2006-05-13 16:21:23

by Esben Nielsen

[permalink] [raw]
Subject: Re: C++ pushback



On Tue, 25 Apr 2006, Avi Kivity wrote:

> [...]
> Haskell is an excellent language, but it is not a system programming
> language. Kernel programming does not fit well into the functional model.

I find it really funny you say that. I have been thinking about what
language would be the most suitable for writing a kernel in and I find
that _functional_ languages ought to do the trick.

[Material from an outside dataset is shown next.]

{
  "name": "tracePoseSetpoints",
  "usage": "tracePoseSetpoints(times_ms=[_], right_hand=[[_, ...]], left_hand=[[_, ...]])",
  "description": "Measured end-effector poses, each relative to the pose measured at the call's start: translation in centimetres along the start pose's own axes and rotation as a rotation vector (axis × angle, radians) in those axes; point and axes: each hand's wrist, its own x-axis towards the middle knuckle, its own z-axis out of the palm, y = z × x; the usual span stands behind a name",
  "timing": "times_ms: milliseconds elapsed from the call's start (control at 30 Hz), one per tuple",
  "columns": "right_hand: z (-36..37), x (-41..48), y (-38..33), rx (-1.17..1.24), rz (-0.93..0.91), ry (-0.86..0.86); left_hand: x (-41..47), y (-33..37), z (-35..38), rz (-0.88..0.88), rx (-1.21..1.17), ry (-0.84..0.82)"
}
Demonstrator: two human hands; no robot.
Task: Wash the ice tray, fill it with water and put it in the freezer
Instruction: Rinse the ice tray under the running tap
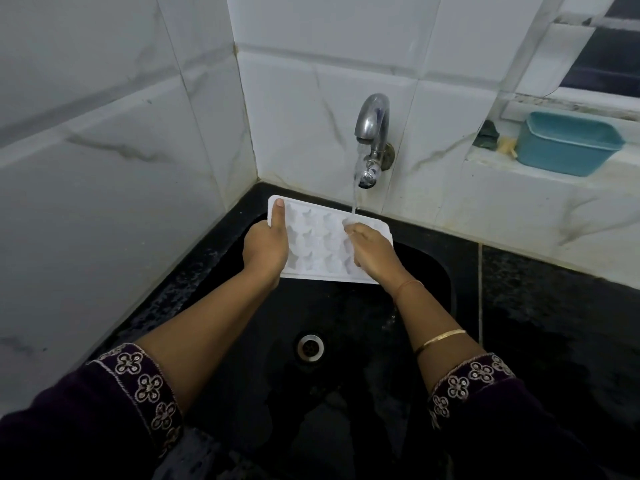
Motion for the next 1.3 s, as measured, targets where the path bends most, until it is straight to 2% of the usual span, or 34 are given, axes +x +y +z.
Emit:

The essential thing about functional languages is that they use copy on
write. You never modify a piece of memory but make new copy with the
changes. Doesn't that remind you of RCU? Yes, you don't need locks! This
is essential when dealing with the future computers which will have lots
of CPU cores. Ofcourse, when accessing a piece of hardware you can't take
a copy and you would need a lock around the hardware access.
And ofcourse, you will need to make a small runtime system with
garbage-collection. The choice there would be C. So the kernel would
consist of assembler, C and an almost functional language like OCaml.
The strong typing and the lack of pointer arithmetic would also silence
any talks about microkernels.

But dreaming asside and back to the real world and the original thread:

I have experience with C and C++ at the system level and I do a little
Linux kernel hacking as a hobby. I want to push Linux in the embedded
system area because even the very high end RTOS we use at work sucks in
many ways.
But although that RTOS is written in C, it does have the ability to load
modules written in C++. It doesn't have any userspace so every
application is loaded directly into the kernel - and applications
are very often written in C++.

I think one ought to be able to write kernel modules in C++ as well. Many
companies now running their own home-made "OS" - typically written in
assambler and C++ - are considering switching to Linux. One of the
tumbling blocks is that they can not reuse their drivers as they would
have to be ported _back_ to C. A lot of people find that redicoulus and would
findanother OS just because of that. Remember that many, many people out there
think that when you say "C", you really mean C++. For them old flat C is
simply not existing anymore.

Now I don't think the main line kernel tree should include modules written
in C++. I have in the past "converted" a mud from being compiled with gcc
to being compiled with g++. It worked fine for me but after that it was
much harder for others to participate in the project. I wouldn't admit it
at that time; but now I see that it could very well have raised the level
of entry by a lot. C++ is simply very _hard_ to learn.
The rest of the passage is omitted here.